If you have a dog, particularly a smaller breed like a Cocker Spaniel, a Westie, or a Shih Tzu, or a bulldog, this guide could help you identify and treat this condition.

What is Keratoconjunctivitis Sicca?

Before we dive into what you need to know about this condition, let’s define what exactly it is. Keratoconjunctivitis sicca is a condition in which the tissue around a dog’s eye becomes inflamed because it is too dry. The dog’s tear gland isn’t able to produce enough tears to keep the eye tissue hydrated. This condition happens in about 1% of dogs across North America – which would mean that in the United States alone, nearly 900,000 dogs are affected by keratoconjunctivitis sicca every year.

Causes of Keratoconjunctivitis Sicca in Dogs

There are quite a few reasons that a dog can develop keratoconjunctivitis sicca. Some dog breeds are simply more likely to develop the condition due to genetics, including Cocker Spaniels, Bulldogs, Shih Tzus, and Westies, Yorkies, Pugs, and toy breeds. Other reasons that a dog could develop dry eye syndrome are extremely varied:

  • It could be a symptom of another systemic disease, such as distemper.
  • It could be a response to having an x-ray near the eye.
  • It could be related to bacterial Chlamydia infection.
  • It could be caused by having a reaction to anesthesia.
  • It could be related to other chronic eye issues.
  • It could be related to immune system deficiencies.
  • It could be caused by nerve damage.
  • It could be caused by a procedure that removes the third eyelid in certain breeds.
  • Dogs with hypothyroidism are more prone to developing keratoconjunctivitis sicca.

In other words, any procedure, illness, or condition that could affect the eyes or the immune system can lead to keratoconjunctivitis sicca. The most common cause of dry eye syndrome is any disease that attacks the immune system, which is also referred to as a meibomian gland dysfunction. In fact, 86% of all dry eye syndrome cases are caused by this problem. In this situation, the immune system gets “confused’ and attacks the glands that produce tears in the eye. This is most likely a genetic condition passed down from parents.

In addition to the dogs listed above, the breeds that are most likely to develop keratoconjunctivitis sicca are:

  • Bloodhound
  • Boston Terrier
  • Lhasa Apso
  • King Charles Spaniel
  • Pekingese
  • Samoyed
  • Schnauzers

There are seven areas of the eye that are affected by this disease:

  • The tear film
  • The lacrimal apparatus
  • The drainage system
  • The eyelids
  • The cranial nerve V
  • The tarsal conjunctiva
  • The cranial nerve VII

If any of these areas of the eye are abnormally developed, they could also lead to dry eye syndrome.

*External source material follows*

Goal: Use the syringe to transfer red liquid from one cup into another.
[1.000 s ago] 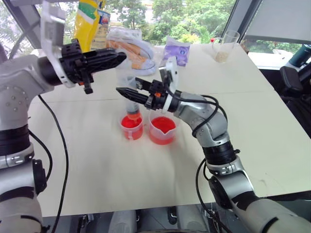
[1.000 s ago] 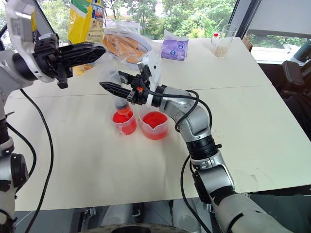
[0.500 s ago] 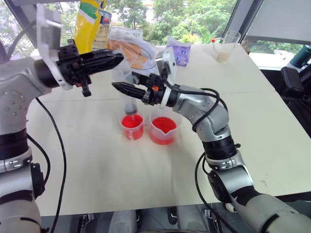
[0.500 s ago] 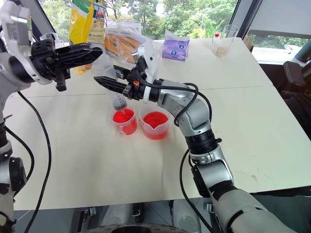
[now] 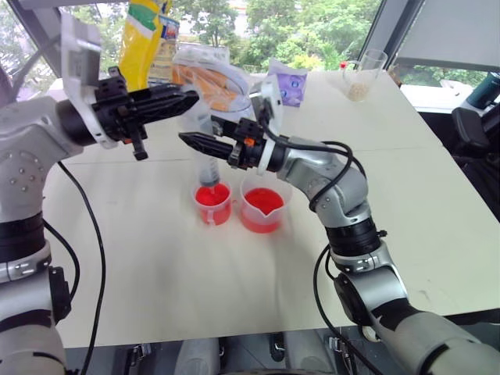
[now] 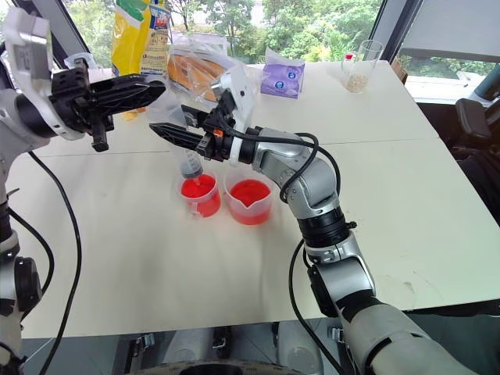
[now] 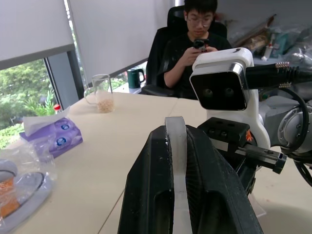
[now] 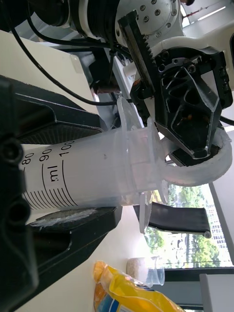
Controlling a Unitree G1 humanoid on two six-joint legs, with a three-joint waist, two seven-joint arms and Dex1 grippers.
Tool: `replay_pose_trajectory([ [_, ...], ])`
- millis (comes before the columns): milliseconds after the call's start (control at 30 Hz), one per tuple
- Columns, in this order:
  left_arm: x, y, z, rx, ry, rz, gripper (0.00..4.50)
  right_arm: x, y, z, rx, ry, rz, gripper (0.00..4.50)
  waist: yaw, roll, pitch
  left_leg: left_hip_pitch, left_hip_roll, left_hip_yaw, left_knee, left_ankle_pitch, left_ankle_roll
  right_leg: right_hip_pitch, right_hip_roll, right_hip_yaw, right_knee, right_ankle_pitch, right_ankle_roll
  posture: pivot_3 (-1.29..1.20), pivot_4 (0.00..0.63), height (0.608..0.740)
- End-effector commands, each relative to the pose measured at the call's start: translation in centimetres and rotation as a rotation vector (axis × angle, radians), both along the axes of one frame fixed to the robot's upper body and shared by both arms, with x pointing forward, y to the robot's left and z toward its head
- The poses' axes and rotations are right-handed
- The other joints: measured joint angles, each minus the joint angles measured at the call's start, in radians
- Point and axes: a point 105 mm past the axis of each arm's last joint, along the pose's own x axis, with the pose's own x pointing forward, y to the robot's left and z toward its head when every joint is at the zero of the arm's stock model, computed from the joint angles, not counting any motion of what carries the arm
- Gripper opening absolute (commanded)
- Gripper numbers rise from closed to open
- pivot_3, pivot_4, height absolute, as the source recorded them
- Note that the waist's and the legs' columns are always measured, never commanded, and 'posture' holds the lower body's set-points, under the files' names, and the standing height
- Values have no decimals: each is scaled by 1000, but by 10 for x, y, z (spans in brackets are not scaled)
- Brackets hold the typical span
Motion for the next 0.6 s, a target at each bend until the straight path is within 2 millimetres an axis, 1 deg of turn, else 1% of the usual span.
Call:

Keratoconjunctivitis Sicca in Dogs

Common Keratoconjunctivitis Sicca Symptoms

The most common signs of keratoconjunctivitis sicca are red or irritated eyes. However, the condition can cause symptoms that range from mild to extremely serious. Here are some of the other symptoms of dry eye syndrome:

  • Discharge from the eye, especially thick, yellow discharge
  • Excessive blinking or being unwilling to open the eyes
  • Squinting
  • Reoccurring eye injuries
  • Ulcers in or around the eye
  • Dark film covering the eyes
  • Constantly scratching or rubbing at the eye
  • Eyes that appear excessively teary all the time (a reflex to the fact that the eye is constantly dry)
  • Being unable or unwilling to look directly at light
  • Visible, swollen blood vessels on the entire cornea
  • Dull eyes that appear dry or hard
  • Scarring tissue around the eye
  • Tissue around the eye pulling away from the eye
  • Very prominent third eyelid
  • Loss of vision or impaired vision

In some cases, dry eye syndrome that leads to infections in or around the eye could lead to other issues in the body. Infections can spread to other systems of the body, and if the keratoconjunctivitis sicca is related to immune issues, this could mean that the dog could sick in other ways.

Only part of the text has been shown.